Report the count of lines below that include "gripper", without any other text.
(Data provided)
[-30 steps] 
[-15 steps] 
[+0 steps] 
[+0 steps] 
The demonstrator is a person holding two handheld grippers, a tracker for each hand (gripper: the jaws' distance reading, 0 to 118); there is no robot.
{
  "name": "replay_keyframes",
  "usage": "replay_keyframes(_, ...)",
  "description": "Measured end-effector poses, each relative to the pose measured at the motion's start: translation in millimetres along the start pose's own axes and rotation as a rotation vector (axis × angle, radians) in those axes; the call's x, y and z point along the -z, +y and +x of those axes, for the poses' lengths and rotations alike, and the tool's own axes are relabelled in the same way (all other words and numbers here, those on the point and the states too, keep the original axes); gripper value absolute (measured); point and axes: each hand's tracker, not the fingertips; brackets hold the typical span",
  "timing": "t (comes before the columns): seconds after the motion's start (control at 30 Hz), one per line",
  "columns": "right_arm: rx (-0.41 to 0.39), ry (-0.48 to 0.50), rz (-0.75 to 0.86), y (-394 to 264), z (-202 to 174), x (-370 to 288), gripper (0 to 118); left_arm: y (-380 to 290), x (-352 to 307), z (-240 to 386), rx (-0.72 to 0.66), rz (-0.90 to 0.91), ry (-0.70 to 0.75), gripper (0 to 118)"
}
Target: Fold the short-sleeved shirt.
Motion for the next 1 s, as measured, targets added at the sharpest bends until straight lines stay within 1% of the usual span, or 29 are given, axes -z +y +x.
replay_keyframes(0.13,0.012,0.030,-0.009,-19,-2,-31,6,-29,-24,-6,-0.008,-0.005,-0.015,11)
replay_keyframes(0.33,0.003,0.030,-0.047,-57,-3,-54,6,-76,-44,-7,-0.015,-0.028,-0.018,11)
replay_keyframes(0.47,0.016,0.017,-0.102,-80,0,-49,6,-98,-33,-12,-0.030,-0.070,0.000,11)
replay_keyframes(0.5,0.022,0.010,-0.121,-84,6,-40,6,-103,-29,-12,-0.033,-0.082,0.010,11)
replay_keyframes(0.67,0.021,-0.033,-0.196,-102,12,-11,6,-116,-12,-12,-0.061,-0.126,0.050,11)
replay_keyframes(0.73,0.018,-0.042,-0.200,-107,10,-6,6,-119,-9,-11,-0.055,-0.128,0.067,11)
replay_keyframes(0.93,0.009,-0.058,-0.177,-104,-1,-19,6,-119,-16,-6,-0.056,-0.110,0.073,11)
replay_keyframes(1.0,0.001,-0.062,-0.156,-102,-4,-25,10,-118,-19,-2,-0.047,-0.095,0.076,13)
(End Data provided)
• **Answer to the exercise**:
3